- [Exercise goal]: Of all the entries below, retype only the lines from the one with "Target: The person" through the one with "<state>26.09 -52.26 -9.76", exactly as they appear.

Source data:
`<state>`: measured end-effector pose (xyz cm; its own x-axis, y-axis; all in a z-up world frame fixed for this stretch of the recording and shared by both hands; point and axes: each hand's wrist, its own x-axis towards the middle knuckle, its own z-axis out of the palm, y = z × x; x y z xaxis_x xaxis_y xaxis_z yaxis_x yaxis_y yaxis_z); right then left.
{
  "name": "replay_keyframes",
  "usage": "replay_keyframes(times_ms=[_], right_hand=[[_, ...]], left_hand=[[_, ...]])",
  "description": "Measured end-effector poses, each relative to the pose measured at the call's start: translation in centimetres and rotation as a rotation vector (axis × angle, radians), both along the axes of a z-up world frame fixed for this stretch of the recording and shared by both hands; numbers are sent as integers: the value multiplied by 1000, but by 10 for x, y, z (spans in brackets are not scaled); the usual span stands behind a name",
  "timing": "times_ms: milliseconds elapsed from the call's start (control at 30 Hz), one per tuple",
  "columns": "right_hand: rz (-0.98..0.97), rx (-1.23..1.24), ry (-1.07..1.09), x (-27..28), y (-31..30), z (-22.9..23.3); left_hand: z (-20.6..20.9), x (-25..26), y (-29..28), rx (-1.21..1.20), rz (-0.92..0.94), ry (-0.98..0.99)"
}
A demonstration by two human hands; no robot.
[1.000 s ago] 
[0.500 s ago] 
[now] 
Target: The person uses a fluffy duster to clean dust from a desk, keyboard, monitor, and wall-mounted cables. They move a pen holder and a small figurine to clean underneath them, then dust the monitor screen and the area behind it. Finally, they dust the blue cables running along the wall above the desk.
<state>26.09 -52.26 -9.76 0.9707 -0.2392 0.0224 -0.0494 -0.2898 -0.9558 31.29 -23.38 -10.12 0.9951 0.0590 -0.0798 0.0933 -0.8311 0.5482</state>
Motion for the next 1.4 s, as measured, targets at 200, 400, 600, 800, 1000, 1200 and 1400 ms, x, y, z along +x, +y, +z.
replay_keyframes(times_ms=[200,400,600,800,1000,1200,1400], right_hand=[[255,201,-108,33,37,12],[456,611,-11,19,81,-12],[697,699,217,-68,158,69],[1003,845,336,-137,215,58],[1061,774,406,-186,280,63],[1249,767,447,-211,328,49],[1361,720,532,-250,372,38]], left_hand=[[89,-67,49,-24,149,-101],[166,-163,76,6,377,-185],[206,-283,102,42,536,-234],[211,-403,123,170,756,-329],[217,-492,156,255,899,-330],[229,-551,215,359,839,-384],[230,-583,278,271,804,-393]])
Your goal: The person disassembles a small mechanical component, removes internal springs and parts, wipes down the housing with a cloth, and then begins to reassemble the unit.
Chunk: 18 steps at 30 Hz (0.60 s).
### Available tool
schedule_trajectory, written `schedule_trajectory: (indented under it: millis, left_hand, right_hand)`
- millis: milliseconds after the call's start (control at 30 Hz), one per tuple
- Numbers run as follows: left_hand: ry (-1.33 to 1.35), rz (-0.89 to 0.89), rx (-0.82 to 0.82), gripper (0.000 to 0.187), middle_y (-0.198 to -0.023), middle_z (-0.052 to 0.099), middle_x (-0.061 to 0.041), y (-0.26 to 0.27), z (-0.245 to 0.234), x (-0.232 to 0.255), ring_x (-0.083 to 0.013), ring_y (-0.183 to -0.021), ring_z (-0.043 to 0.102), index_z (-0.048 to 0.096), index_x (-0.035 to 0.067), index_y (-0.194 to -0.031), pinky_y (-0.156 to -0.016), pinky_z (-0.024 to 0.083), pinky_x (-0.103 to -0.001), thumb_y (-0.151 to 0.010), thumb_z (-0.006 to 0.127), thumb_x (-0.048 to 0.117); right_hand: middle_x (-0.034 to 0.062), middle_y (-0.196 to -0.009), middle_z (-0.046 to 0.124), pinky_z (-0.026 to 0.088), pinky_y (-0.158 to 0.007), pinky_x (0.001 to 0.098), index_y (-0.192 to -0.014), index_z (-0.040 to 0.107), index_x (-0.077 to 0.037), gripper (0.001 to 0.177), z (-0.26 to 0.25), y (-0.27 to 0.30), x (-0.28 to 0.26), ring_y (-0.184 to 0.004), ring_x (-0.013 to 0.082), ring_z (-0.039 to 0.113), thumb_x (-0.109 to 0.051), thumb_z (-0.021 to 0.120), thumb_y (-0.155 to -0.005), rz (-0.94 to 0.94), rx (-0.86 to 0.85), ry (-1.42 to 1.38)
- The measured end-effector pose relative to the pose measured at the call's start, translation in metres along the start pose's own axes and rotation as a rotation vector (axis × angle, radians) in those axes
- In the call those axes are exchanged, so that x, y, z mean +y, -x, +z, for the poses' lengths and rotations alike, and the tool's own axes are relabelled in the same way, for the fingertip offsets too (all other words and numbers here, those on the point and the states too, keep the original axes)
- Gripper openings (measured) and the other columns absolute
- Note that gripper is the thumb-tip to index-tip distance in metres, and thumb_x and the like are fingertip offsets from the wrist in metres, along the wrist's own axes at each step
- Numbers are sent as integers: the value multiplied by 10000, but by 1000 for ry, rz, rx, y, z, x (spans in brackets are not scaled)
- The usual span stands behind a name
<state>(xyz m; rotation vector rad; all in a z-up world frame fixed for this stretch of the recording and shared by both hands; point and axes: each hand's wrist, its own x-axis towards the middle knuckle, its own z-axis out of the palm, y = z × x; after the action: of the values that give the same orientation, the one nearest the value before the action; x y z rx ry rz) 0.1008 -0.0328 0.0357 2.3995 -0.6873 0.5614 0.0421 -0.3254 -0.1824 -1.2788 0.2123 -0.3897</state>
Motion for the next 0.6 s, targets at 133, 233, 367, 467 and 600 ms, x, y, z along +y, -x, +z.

- [Task output]:
Target: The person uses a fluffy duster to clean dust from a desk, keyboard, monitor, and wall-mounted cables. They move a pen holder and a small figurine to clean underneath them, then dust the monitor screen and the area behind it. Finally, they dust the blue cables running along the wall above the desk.
<state>26.09 -52.26 -9.76 0.9707 -0.2392 0.0224 -0.0494 -0.2898 -0.9558 31.29 -23.38 -10.12 0.9951 0.0590 -0.0798 0.0933 -0.8311 0.5482</state>

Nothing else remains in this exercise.